Building Bulletproof Periodic Tasks
Most modern software systems require execution of periodic tasks.
For example, “Trigger generation of customer monthly invoices each 1st of month at 9AM”.
One venerable tool for handling that on Unix-like operating systems is cron, software that’s now 50 years old.
But these tasks can also be scheduled by Celery beat on Python stacks, Dagster orchestration jobs, or plenty of other solutions.
Here are two critical principles for creating reliable scheduled tasks.
Idempotency ♻️
Any periodic task should be designed to be relaunched multiple times without undesirable behaviour.
It implies enforcing these kinds of rules when interacting with external systems:
- With a SQL database, we could ensure a record does not exist before inserting it, or we can gracefully handle the SQL error which happens on a unique index violation.
- With an external mail server, store somewhere the fact that an email has already been sent to a given user.
- With a remote API, keep track of successful calls and distinguish between retryable failures (like network timeouts) and permanent ones (like validation errors).
Most importantly, ensure the code does not crash or create multiple data records if executed multiple times.
Why is it useful? 🤔
- If the task orchestrator was down at the time where the task should have been executed, it can be relaunched later without fear.
- If the task has crashed and you fixed it, you can relaunch it, even if half of the operations have already been done (maybe SQL records had been created, but mails could not have been sent).

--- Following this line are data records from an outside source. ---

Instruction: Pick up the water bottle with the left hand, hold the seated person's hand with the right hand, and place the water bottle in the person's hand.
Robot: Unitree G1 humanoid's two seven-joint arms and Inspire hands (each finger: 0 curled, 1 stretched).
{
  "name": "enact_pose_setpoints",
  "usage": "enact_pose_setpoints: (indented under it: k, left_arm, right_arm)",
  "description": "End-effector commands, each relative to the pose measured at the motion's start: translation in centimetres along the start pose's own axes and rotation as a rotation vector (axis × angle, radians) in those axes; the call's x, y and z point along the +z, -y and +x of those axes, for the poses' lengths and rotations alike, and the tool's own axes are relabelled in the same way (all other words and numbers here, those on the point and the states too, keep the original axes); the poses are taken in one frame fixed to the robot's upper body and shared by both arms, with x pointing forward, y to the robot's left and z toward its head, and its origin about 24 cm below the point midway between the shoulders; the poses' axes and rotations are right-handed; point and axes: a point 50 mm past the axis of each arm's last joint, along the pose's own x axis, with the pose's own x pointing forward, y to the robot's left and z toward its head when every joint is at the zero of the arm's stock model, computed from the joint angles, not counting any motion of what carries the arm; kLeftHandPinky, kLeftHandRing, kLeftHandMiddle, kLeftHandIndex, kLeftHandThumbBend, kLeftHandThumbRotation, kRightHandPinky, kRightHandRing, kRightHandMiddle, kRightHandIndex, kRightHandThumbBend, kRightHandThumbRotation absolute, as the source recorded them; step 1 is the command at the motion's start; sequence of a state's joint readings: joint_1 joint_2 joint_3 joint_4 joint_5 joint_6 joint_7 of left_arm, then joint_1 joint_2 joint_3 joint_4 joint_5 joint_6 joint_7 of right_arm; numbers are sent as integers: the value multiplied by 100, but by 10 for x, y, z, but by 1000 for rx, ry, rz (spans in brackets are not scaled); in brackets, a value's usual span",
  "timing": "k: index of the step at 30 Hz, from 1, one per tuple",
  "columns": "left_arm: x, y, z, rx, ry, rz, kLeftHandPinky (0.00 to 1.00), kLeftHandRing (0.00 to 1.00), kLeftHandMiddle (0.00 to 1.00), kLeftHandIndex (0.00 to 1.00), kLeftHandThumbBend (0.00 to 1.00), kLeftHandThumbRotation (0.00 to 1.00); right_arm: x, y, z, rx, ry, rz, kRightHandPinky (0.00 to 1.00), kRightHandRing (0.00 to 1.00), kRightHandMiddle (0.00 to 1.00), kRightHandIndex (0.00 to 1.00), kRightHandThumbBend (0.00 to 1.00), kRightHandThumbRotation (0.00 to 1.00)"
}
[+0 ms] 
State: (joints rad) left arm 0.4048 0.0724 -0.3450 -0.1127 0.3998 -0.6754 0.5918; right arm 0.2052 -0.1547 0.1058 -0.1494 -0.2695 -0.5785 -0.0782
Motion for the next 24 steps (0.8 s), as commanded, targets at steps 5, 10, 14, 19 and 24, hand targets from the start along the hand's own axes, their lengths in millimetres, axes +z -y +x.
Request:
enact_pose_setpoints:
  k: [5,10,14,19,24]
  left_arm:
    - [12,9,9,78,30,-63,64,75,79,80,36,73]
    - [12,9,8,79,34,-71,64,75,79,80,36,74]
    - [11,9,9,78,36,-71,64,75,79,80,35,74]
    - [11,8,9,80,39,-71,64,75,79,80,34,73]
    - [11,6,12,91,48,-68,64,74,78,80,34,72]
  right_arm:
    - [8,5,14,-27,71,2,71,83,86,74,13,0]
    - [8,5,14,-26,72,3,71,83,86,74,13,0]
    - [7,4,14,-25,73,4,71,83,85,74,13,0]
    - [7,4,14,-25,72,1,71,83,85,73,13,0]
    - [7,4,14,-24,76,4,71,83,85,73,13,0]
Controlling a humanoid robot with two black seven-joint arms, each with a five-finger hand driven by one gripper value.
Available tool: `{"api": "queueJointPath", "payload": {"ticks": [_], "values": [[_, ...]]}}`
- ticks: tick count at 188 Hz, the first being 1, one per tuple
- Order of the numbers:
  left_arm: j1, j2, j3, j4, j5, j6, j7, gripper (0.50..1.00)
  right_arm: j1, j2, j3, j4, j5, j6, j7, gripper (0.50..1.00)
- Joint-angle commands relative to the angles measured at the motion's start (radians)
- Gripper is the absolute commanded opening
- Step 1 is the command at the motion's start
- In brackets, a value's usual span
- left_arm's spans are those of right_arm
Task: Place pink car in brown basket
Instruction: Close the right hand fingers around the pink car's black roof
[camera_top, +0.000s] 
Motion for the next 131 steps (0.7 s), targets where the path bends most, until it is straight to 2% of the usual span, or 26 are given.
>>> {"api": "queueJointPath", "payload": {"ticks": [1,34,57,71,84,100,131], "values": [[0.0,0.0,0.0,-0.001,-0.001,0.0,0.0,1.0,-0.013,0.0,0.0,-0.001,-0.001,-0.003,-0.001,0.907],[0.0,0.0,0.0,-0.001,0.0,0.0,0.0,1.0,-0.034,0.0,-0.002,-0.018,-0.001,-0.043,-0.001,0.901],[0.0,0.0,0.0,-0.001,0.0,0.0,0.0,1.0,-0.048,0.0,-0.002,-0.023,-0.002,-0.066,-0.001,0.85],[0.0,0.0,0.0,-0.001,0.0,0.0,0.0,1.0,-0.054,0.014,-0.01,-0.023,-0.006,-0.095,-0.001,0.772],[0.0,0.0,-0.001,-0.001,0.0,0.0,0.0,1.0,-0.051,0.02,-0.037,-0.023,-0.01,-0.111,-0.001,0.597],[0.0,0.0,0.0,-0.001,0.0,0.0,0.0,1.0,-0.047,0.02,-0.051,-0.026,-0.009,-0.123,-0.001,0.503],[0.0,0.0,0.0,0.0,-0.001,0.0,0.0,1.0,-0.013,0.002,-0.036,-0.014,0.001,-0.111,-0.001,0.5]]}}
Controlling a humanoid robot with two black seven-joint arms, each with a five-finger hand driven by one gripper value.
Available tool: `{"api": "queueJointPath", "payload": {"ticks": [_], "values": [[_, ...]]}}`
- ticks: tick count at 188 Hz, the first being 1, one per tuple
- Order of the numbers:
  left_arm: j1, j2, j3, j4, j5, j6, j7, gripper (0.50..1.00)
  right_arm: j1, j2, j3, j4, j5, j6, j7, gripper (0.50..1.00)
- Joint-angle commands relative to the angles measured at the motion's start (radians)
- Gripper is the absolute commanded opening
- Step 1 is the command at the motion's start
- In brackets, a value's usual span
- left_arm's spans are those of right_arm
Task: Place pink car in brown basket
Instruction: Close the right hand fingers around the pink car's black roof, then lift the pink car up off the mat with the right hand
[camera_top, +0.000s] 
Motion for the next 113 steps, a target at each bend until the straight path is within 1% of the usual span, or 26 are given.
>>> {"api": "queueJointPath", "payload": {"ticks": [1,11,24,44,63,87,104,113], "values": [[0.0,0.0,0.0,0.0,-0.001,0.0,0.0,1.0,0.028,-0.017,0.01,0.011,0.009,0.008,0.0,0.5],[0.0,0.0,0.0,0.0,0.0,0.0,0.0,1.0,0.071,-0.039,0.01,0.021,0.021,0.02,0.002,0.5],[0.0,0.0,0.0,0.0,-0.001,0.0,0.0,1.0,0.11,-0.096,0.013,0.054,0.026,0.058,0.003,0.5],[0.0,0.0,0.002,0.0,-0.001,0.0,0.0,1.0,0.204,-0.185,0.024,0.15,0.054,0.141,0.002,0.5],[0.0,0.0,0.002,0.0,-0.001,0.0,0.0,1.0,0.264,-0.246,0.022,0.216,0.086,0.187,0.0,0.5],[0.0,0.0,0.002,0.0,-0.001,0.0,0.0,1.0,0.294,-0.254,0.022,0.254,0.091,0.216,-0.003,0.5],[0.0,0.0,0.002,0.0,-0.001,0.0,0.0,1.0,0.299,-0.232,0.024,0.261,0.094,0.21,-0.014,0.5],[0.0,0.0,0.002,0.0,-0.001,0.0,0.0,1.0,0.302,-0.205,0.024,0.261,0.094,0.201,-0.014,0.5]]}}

- You can also execute the task before the scheduled time if it makes sense to do it for business reasons.
Increased Execution Frequency 🚤
Any periodic task should be scheduled more frequently than necessary.
Of course it requires idempotency on these tasks.
For example, the task in charge of sending customer’s invoices could be run every day at 9AM instead of only the 1st of month.
Then, in normal circumstances, nothing will be done by the task except the 1st of month.
So, why do such a thing? 🤔
- If the orchestrator was down at the time where the task had to execute, the task will be done the next day even if nobody notices the problem or is able to intervene.
- It allows you to detect a bug sooner after a code change, for example the next day in our example, instead of the next 1st of month.
- Finally, it forces you to ensure tasks are idempotent.
In practice, make sure these frequent executions do not involve a significant load of your system, nor create tons of unwanted logs.
Conclusion
By embracing both idempotency and increased execution frequency, you transform fragile scheduled tasks into resilient system components. These principles not only protect against infrastructure failures but also improve maintainability and reduce operational stress. Remember: the most reliable periodic tasks are those designed to gracefully handle the unexpected.